**Available data**
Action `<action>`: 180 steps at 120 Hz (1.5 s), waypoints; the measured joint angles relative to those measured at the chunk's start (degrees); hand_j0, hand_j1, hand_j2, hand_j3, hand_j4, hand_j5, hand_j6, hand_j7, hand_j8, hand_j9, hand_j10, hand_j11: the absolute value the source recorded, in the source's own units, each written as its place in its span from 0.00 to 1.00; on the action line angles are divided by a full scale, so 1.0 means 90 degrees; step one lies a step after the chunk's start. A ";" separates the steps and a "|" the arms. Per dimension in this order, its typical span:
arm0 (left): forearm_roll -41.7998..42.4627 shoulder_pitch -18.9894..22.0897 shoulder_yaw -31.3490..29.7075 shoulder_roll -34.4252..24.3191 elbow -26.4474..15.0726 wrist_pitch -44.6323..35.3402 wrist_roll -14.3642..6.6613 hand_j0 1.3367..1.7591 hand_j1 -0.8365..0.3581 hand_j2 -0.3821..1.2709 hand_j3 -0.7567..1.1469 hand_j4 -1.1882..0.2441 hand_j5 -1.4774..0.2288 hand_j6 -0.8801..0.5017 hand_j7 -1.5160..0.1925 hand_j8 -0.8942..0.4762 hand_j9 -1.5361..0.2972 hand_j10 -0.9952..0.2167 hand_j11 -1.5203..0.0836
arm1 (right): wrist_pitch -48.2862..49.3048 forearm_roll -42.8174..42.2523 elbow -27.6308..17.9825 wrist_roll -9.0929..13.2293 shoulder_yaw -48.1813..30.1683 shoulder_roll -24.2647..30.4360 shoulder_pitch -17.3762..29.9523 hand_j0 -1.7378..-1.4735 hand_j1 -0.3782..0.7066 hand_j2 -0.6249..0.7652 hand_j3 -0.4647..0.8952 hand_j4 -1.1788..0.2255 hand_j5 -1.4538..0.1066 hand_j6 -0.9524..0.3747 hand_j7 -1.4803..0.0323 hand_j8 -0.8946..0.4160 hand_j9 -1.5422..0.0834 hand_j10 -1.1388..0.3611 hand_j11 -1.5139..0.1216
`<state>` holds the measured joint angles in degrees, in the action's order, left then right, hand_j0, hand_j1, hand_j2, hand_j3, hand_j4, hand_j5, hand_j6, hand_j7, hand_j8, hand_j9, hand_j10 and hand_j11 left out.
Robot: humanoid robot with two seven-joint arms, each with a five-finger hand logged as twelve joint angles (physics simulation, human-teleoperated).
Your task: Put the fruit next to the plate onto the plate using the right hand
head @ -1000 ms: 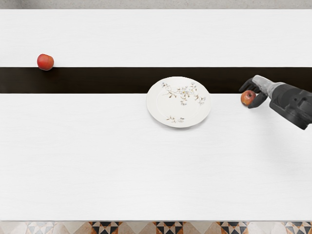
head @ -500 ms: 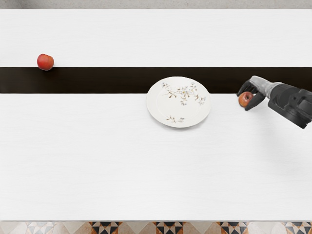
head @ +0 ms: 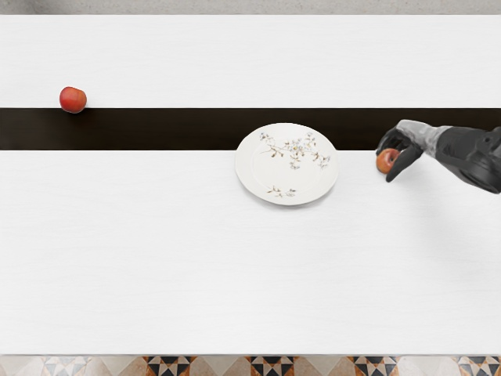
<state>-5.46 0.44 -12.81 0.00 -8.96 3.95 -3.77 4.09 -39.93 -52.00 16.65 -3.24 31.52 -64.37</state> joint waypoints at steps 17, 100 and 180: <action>0.0000 0.0000 0.0000 0.0000 0.0000 0.0000 0.0000 0.76 0.75 0.26 0.40 0.66 0.68 0.46 0.70 0.47 0.66 0.62 0.75 | 0.0752 0.0350 -0.0006 -0.0007 -0.0404 0.0184 -0.0045 0.33 0.57 0.68 0.34 0.27 0.22 0.38 0.24 0.30 0.26 0.28 0.26; 0.0001 0.0000 -0.0001 0.0000 0.0000 0.0000 -0.0001 0.76 0.75 0.26 0.40 0.66 0.68 0.46 0.70 0.47 0.66 0.62 0.75 | 0.2202 0.1008 0.0019 -0.0004 -0.1583 -0.0413 -0.0180 0.31 0.64 0.81 0.34 0.29 0.19 0.41 0.23 0.33 0.24 0.19 0.22; 0.0000 0.0000 -0.0001 0.0000 0.0000 0.0000 0.0000 0.76 0.75 0.26 0.40 0.66 0.68 0.46 0.70 0.47 0.66 0.62 0.75 | 0.0590 -0.0366 0.0344 -0.0239 -0.1065 -0.1905 -0.0230 0.31 0.66 0.86 0.34 0.27 0.19 0.39 0.23 0.32 0.24 0.18 0.22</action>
<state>-5.46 0.44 -12.82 0.00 -8.96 3.95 -3.78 9.40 -43.22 -48.90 14.49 -12.83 14.37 -66.44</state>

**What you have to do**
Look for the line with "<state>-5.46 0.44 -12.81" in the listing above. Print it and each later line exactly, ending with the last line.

**Worked solution**
<state>-5.46 0.44 -12.81 0.00 -8.96 3.95 -3.77 4.09 -39.93 -52.00 16.65 -3.24 31.52 -64.37</state> joint waypoints at steps 17, 100 and 180: <action>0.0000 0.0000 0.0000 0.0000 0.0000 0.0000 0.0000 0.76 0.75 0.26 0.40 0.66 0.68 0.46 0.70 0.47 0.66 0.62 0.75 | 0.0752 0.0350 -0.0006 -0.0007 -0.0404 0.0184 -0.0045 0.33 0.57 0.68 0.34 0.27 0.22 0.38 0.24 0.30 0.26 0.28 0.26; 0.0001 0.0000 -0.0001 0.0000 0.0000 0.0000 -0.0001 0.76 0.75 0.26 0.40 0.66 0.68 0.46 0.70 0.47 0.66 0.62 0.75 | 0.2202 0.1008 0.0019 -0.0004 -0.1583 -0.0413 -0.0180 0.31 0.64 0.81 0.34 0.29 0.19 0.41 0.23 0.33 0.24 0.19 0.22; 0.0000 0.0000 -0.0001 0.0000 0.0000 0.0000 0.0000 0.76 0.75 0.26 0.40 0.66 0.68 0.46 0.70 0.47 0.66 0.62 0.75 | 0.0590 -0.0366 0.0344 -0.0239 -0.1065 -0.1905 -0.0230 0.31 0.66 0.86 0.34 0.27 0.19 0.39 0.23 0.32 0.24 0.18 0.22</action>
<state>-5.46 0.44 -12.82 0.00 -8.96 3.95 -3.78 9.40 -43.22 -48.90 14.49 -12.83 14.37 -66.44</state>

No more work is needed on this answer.